Wednesday, March 10, 2010

Art, Humanities and Business

Ways of Seeing

No generic criticism in this blog, just a comparison on ways of seeing the world. Neither of the three ways of seeing the world should replace the others although perhaps some are a bit more noble than the others. Looking at an elephant from the front with a telescope at 100 yards may be better than seeing the same elephant while on his back with a magnifying glass. But the telescope won't give you the details that the close-up look will give you and the magnifying glass dude won't realize that he's on the back of an elephant until its too late. Of course these 3 ways of seeing this metaphorical elephant are not the only ways to see either. I will just limit myself to three in this blog.

The problem that I often encounter is that the telescope guy thinks he is superior to the magnifying glass dude and vice versa and they don't bother sharing what they have discovered to each other. Secondly, sometimes they attempt to impose their way of doing things to the rest of us as if their way of seeing is the only true way of seeing. There really is only one way of seeing something, but the magnifying glass alone won't cut it, neither will the telescope alone. It has to be these ways combined and a bit of judgment to determine the true object of one's study.

The telescope guy may be convinced that he is looking at a horse while the magnifying glass dude is convinced that he is on top of a tiger. Combine both pieces of information and a bit of judgment and you see what it truly is: a zebra. Unfortunately we don't really do any of this because our capitalist mindset encourages us to specialize into distinct areas of knowledge. Specialization does have its benefits but as in the above example, having some generalists who see the whole picture can also have its benefits. I just find it sad that we go to the extreme of what capitalism teaches when it is self-evident that capitalism at an extreme is quite flawed at best and just plainly wrong at worst.

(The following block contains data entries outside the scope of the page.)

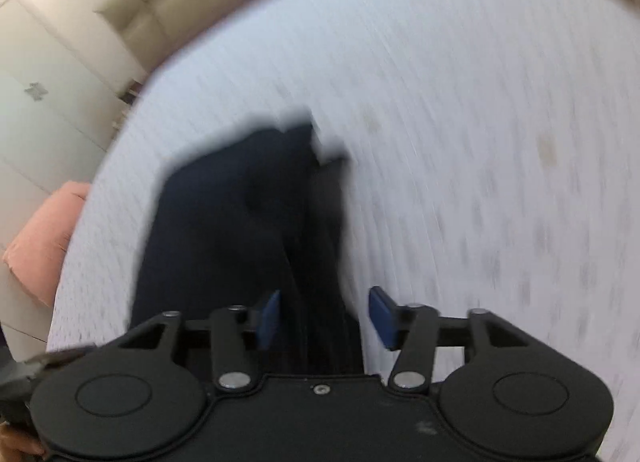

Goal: Fold large clothes

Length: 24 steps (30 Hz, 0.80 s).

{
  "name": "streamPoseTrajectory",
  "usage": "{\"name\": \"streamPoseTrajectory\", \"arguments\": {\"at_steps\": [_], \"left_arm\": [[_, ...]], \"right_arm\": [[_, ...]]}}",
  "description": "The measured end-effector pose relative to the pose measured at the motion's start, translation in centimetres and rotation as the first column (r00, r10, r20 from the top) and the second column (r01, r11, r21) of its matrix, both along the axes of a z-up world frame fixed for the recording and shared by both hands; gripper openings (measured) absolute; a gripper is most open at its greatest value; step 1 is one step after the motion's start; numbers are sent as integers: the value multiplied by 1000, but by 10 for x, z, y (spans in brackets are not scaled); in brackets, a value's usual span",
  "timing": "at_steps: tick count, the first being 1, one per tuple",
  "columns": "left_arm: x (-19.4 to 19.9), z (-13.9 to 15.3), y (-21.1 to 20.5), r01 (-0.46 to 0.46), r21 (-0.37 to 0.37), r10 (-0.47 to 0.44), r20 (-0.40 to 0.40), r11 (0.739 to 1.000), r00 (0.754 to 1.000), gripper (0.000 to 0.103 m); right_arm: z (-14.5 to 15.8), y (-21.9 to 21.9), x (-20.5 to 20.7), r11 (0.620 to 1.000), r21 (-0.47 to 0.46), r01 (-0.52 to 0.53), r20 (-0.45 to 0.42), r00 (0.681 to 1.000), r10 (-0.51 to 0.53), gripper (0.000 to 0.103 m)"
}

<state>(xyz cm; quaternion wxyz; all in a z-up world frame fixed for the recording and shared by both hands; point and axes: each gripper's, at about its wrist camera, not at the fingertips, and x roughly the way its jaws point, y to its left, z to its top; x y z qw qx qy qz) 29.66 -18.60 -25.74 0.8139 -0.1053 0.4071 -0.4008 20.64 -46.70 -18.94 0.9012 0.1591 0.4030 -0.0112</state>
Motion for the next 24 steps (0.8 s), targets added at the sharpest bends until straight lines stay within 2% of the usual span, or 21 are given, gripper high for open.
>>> {"name": "streamPoseTrajectory", "arguments": {"at_steps": [2,3,4,6,7,8,9,11,13,16,18,21,23,24], "left_arm": [[2,0,-4,17,-7,-17,-10,1000,1000,21],[3,-5,-9,29,14,-29,-24,999,999,20],[3,-11,-14,42,36,-41,-37,998,998,19],[3,-23,-20,56,42,-53,-69,998,996,18],[1,-26,-20,56,39,-53,-68,998,996,18],[0,-26,-19,61,39,-59,-55,997,997,18],[-1,-26,-18,69,43,-67,-46,997,997,17],[0,-29,-16,80,39,-78,-51,996,996,10],[2,-33,-14,98,28,-96,-65,995,993,6],[-1,-32,-13,121,40,-119,-54,992,991,5],[-4,-32,-10,162,39,-159,-62,986,985,5],[-2,-39,3,211,47,-206,-101,976,973,5],[0,-40,10,201,43,-195,-107,979,975,5],[2,-41,14,191,24,-187,-116,981,975,5]], "right_arm": [[12,24,26,995,-54,-82,61,994,85,65],[12,39,39,989,-85,-121,82,988,128,65],[8,57,54,978,-127,-165,94,980,177,59],[-10,83,80,954,-193,-227,69,967,244,37],[-28,94,97,940,-221,-259,20,963,270,18],[-47,96,114,928,-255,-271,-30,962,273,3],[-66,99,124,911,-325,-255,-66,967,247,0],[-90,88,138,873,-452,-185,-53,982,181,0],[-96,79,144,857,-500,-125,-5,990,141,0],[-95,76,148,836,-541,-93,5,993,114,0],[-88,73,143,839,-540,-62,11,997,80,0],[-65,50,126,852,-521,53,24,999,-47,0],[-42,45,97,870,-483,99,39,995,-92,16],[-31,50,76,894,-440,88,56,996,-70,18]]}}
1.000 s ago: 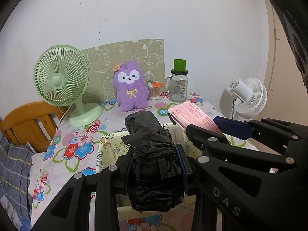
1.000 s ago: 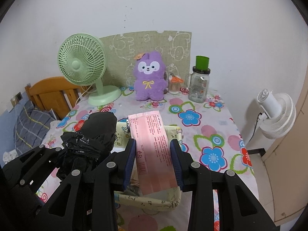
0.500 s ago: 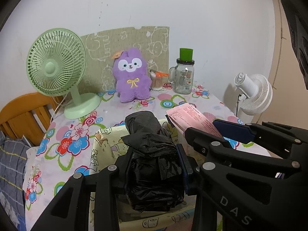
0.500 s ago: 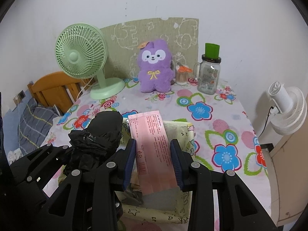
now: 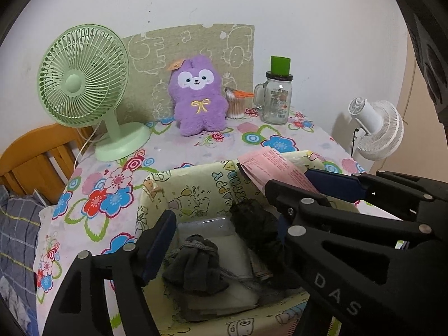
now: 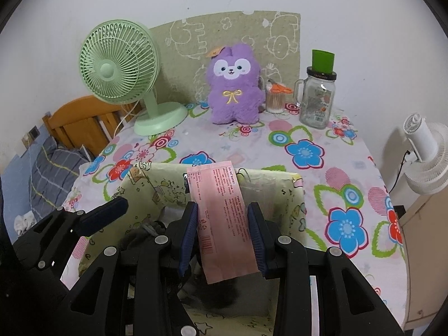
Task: Organize soft objects
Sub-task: 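Lower and release the pink packet with right tool while left tool releases the black bag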
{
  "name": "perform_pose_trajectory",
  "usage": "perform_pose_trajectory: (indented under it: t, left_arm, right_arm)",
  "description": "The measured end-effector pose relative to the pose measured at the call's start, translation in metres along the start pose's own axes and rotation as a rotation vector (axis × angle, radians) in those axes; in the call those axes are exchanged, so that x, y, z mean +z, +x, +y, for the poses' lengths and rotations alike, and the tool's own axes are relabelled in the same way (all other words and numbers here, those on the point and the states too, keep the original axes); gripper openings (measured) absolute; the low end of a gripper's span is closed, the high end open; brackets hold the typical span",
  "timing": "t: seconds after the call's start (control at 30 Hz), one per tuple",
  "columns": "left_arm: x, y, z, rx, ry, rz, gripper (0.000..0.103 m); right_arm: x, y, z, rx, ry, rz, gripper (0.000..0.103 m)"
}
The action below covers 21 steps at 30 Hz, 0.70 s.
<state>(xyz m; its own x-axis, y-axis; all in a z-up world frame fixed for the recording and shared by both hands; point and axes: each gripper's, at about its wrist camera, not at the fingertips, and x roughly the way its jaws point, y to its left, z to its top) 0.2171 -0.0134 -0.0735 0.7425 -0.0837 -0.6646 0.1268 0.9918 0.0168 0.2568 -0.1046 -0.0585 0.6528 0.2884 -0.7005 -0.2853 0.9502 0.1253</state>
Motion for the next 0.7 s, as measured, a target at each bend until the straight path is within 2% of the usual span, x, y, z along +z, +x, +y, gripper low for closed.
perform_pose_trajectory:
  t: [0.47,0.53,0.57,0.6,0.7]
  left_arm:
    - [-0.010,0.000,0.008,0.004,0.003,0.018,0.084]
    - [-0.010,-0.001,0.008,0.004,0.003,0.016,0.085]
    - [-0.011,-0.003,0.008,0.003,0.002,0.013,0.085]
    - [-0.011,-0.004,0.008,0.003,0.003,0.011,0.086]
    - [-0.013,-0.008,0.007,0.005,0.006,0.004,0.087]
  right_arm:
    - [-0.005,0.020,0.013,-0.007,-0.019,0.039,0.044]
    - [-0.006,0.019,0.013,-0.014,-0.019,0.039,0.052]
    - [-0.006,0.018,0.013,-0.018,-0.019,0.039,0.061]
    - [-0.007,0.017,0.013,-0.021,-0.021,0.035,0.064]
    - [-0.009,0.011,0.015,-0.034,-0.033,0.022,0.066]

I now want to show hypothetical examples of how the disciplines of art, humanities and business present a certain set of information onto a public. It is encouraging when each distinct view has equal access to the public eye even if the generalist view is not presented; but unfortunately, some distinct views get more airtime than others. The topic is how to be more understanding of blind people and to allow better services for them as part of government or charitable expenses. How does the film arts scholar present the info, how does the communications scholar present the info and lastly, how does the marketing scholar present the info.

Fine Arts

"Its all about art baby!", this is the mantra of the arts guy. So we want to have people understand about blind people and what they go through? No problem, we will make a five minute film in blackness with the sounds of walking all over the place, but with no visuals, just a black screen! The audience will be disoriented as they hear all sorts of sounds of traffic and walking and see a completely black screen during the entire 5 minutes! Art!!! yeah!

Communication Studies

"What is the message?", this is the question that the humanities guy asks himself. Ok so we want to have an individual walking with his cane on the street as cars pass by and have someone come up to him speaking about directions of how to get to a place using visual cues. We then switch to a point of view shot where the audience is seeing the person speaking and pointing to different locations but we hear no sounds, then we switch to a black screen and hearing the person explaining about visual cues and saying things like: "just go down there where I am pointing and...." then we switch back to a 3rd person viewpoint and have a written statement explaining that the blind person is missing one of his senses and could not even be reading this text and that we should realize this instead of continuing in our usual ways of doing things. That would convey the message we want to give.

Marketing

"We all know that sex sells.", this is the down-to-earth statement for the business guy. Alright, some guy with a cane is walking down the street and is tripped by some handsome looking guy. A sexy looking lady comes out and yells at the handsome guy for being a child and the sexy looking lady dressed in revealing clothing bends down to help the blind guy up and says that he can see her heart so he is better than the handsome guy. 30 seconds and we saved money because we shot on video instead of expensive film for 5 minutes. Make sure that we use the remaining money in our budget to saturate the television channels with our commercial.

Conclusion

Which of the above three is the best way to transmit the info? Neither is better than the other, we need all three. If one of the above methods replaces any of the other two or both, then we are in danger of seeing life in only one way and that won't help us get to the truth of anything. Once truth is in danger, lies will be easier to manipulate our democratic population.

For democratic society to be preserved, we need to guarantee that market forces won't dictate that the easy message will have precedence over the sophisticated message. We need to make sure that the specialist is not the only one to speak nor is one specialist favored over any other. We need to encourage generalists, those who have an over-arching view of things.

1 comment:

Anonymous said...

No generic criticism??? No generic criticism!

Hey you took my experimental film as an example!!! It was not a completely black screen, it was variations of black... I should do a digital version some day.

We need all three??? I say we don't need the third! I'm glad I didn't study in marketing.